Reproduce the entries shown below only from the line with "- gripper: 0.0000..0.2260" down to the line with "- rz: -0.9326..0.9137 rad", keeping both end lines and copying each one exactly.
[Study material — start]
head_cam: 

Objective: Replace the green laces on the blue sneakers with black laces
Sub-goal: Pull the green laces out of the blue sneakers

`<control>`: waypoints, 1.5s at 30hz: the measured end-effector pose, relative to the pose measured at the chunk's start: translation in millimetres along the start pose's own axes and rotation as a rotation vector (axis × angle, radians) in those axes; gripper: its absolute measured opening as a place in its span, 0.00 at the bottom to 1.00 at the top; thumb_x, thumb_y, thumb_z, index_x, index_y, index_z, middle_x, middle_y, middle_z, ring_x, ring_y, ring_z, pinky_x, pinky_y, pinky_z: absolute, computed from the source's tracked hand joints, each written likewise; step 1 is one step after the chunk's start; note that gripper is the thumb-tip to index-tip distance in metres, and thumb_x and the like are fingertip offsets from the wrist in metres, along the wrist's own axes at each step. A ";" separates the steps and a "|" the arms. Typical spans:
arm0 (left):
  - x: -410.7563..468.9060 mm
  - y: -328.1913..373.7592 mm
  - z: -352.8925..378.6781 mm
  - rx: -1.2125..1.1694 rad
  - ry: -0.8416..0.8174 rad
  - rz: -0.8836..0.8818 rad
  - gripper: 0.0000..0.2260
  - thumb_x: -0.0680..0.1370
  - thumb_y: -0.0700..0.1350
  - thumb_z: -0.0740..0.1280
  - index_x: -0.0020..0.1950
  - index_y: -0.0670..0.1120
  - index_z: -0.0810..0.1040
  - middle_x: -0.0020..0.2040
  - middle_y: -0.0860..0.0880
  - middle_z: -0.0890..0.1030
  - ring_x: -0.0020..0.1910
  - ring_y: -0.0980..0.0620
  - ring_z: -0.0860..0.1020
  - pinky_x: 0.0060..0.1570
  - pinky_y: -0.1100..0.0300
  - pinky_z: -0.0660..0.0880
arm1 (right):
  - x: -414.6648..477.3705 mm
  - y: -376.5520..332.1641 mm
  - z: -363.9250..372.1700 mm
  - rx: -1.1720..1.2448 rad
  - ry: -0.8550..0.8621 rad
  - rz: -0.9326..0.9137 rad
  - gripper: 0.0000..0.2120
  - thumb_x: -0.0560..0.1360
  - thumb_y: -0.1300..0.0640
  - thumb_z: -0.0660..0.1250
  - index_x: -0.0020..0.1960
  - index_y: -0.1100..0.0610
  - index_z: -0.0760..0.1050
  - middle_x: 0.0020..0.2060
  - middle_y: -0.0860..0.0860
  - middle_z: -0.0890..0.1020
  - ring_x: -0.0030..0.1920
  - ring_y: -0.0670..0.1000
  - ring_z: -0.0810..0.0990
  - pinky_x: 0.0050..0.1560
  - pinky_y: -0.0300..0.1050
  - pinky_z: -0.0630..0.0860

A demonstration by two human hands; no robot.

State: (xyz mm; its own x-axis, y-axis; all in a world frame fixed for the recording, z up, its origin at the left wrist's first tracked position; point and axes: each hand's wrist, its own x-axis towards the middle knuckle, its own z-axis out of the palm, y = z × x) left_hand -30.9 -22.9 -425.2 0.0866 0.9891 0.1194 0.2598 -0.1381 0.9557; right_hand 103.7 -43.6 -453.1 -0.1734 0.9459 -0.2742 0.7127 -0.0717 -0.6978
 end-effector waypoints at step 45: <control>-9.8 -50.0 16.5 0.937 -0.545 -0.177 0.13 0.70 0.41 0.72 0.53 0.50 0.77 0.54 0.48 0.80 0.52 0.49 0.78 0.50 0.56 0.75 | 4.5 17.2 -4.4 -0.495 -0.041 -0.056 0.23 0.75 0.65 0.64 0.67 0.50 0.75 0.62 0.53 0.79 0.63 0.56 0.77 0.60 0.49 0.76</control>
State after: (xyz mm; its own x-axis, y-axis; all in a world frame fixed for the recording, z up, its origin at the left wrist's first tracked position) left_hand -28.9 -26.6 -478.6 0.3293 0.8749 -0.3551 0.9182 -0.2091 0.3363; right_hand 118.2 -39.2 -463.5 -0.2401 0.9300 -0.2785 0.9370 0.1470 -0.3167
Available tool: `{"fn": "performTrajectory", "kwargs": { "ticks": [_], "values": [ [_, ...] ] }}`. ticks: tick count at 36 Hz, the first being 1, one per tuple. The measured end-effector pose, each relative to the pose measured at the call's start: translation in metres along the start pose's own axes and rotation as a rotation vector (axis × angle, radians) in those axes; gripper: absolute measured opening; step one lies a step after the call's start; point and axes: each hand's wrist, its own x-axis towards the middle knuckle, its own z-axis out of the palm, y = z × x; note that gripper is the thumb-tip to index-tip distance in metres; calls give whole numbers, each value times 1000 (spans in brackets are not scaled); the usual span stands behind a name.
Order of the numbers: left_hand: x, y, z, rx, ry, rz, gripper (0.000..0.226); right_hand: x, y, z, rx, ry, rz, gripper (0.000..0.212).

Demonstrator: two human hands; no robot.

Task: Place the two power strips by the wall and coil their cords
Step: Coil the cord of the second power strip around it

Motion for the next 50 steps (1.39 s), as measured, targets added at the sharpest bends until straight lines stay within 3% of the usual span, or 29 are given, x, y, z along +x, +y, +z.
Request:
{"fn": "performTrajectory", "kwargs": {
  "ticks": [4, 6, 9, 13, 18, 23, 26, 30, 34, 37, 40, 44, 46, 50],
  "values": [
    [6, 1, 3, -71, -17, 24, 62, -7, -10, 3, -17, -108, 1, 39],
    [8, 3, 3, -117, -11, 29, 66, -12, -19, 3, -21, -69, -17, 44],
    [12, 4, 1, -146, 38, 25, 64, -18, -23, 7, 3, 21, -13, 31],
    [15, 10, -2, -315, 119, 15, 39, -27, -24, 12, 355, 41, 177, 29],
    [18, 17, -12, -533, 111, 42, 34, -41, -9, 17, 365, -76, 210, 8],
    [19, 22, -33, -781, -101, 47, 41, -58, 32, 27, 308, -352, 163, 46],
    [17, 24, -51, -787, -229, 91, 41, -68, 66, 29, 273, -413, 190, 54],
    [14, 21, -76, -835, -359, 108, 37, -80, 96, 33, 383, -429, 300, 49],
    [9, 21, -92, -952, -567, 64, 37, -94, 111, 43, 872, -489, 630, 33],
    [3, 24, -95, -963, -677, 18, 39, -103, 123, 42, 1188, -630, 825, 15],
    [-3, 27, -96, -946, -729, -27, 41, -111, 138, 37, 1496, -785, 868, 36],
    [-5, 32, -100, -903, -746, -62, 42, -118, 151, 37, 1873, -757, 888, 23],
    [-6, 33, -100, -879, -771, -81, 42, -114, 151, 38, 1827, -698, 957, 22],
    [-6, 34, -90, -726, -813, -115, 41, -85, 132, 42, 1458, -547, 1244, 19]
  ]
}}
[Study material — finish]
• **Answer to the exercise**:
  - gripper: 0.0000..0.2260
  - thumb_x: -0.0680..0.1370
  - thumb_y: -0.0700..0.1350
  - thumb_z: -0.0740..0.1280
  - index_x: -0.0020..0.1950
  - index_y: -0.0670..0.1120
  - index_z: -0.0810..0.1040
  - middle_x: -0.0020..0.2040
  - middle_y: -0.0860..0.0880
  - middle_z: -0.0890..0.1030
  - ring_x: -0.0020..0.1910
  - ring_y: -0.0980..0.0620
  - ring_z: -0.0860..0.1020
  - pinky_x: 0.0060..0.1570
  - pinky_y: -0.1100..0.0300
  - pinky_z: -0.0660..0.0880
arm1 (right):
  - x: -414.6648..477.3705 mm
  - y: -376.5520..332.1641 mm
  - z: -363.9250..372.1700 mm
  - rx: -1.1720..1.2448 rad
  - ry: -0.8550..0.8621 rad
  - rz: -0.9326..0.9137 rad

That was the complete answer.